晴の身体中に広がる見るも無残な傷の数々は、既に所々が塞がり、急速に癒え始めていた。

正気を取り戻した山田ミサは大量の血を吐いて、咳き込みながら泣き叫んでいた。


「ごめんなさい、ごめんなさい」


「ほら、見てごらん(たつみ)くん、こんなに弱い者が、勝ち残れるのかね元来修羅のこの世界で、我々が力を与えてやらねば、吸血鬼は人間に虐げられても抗うことも出来ないのさ」

田沢は苛立ちながら、腕を捉えた晴の手ふり解いた。

「抗う必要なんかない」

晴は田沢を睨みつけた。


「抗わなきゃ……だから“歴史をもっと学べ”って言ってんだよ、君も私の授業なんてまるで聴いてないだろう、人間はいつの時代も排他的なんだ、異教徒や異民族を直ぐに見下して虐げるんだ、虐げられた者は抗い自由を勝ち取って来た、もっとちゃんと歴史を感じろ、こんな仮初めの平和のために犠牲になった多く人々の痛みを」

田沢は、自らの胸を打ち鳴らし、大きな身振り手振りで弁舌した。


「道具にした彼女の痛みをアンタは感じてんのか、ただ個人的な恨みを大義にすり替えてるだけだろうが」


晴は素早く田沢の腹部へ一発拳を捻込んだ。

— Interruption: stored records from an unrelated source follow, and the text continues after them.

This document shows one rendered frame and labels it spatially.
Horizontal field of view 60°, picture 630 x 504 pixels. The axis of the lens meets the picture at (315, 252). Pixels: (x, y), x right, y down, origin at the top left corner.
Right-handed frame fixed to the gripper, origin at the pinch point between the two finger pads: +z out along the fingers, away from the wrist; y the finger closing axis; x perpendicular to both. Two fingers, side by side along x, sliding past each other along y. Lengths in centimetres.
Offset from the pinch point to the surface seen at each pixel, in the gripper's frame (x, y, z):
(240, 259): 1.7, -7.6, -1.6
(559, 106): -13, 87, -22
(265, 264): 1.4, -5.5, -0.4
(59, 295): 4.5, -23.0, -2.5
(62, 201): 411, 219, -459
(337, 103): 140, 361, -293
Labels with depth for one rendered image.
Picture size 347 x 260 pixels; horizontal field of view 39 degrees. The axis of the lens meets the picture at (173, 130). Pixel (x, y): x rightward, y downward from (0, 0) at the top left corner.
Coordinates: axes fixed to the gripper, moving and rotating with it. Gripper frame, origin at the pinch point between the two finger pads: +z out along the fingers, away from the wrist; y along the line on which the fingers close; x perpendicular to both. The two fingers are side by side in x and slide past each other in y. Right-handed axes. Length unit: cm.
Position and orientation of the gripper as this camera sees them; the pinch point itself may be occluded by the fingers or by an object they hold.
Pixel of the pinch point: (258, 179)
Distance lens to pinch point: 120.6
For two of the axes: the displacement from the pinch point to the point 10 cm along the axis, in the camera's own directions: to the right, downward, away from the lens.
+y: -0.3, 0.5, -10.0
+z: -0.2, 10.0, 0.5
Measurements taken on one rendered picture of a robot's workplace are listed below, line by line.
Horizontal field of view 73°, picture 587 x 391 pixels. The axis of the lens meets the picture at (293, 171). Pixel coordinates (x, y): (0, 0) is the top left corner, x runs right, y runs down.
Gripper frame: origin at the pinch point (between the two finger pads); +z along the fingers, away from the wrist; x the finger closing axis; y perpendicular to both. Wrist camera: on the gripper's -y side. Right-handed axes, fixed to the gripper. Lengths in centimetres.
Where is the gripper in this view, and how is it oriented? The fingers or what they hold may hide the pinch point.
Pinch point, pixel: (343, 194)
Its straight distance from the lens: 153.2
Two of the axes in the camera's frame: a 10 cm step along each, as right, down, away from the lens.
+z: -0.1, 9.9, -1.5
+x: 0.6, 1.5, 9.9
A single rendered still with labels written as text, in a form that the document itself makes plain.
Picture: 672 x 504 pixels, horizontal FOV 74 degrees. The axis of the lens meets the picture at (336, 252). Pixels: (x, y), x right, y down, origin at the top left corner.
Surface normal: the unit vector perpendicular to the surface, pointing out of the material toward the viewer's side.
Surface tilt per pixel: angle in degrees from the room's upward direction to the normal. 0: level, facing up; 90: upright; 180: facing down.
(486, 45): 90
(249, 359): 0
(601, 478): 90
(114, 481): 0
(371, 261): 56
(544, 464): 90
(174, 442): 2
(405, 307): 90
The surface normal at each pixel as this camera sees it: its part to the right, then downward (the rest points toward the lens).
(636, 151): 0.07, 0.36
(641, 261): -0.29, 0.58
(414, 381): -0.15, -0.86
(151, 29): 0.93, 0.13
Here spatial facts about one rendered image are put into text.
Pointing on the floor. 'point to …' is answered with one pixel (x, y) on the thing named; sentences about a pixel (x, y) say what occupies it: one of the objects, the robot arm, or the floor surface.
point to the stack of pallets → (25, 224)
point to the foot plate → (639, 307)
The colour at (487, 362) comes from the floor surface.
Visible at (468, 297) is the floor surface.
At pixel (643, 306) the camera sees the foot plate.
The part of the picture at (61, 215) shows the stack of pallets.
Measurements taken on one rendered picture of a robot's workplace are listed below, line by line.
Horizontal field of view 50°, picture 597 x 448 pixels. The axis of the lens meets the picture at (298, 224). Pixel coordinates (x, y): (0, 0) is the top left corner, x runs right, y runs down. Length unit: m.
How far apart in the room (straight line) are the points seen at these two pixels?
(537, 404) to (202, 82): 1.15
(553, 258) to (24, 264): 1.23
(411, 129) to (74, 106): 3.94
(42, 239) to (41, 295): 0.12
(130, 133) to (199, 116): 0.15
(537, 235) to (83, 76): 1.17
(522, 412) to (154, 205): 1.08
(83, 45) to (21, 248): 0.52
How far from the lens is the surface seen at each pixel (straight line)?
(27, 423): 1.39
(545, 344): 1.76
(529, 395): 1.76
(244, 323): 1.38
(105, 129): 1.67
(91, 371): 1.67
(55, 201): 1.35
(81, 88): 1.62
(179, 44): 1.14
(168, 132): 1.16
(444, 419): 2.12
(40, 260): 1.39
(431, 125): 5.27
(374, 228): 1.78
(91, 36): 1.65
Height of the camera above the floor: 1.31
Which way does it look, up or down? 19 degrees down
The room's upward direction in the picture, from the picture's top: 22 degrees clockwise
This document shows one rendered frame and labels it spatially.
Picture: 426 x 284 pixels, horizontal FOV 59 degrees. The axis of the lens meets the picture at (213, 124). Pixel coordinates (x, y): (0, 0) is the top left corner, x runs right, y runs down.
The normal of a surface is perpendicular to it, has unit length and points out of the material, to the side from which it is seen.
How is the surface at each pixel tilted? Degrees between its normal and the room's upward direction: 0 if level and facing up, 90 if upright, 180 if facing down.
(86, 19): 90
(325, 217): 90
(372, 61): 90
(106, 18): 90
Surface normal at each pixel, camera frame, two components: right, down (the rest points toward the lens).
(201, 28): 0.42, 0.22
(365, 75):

その体はまるで爆風を受けた布の切れ端のように飛ばされて、数メートル先の大木の枝に引っかかって静止した。



「何が悪い、」

と言って田沢は、割れてしまったメガネを左手で投げ捨てた。

「結果良ければ全て許されるってのが大人の理屈なんだよ……バカなガキめ、全く不愉快な奴だね巽晴……」

田沢は、木の上で気が狂ったように笑っていた。そして右手に握り締めていた注射器の針を自分の首へ刺した。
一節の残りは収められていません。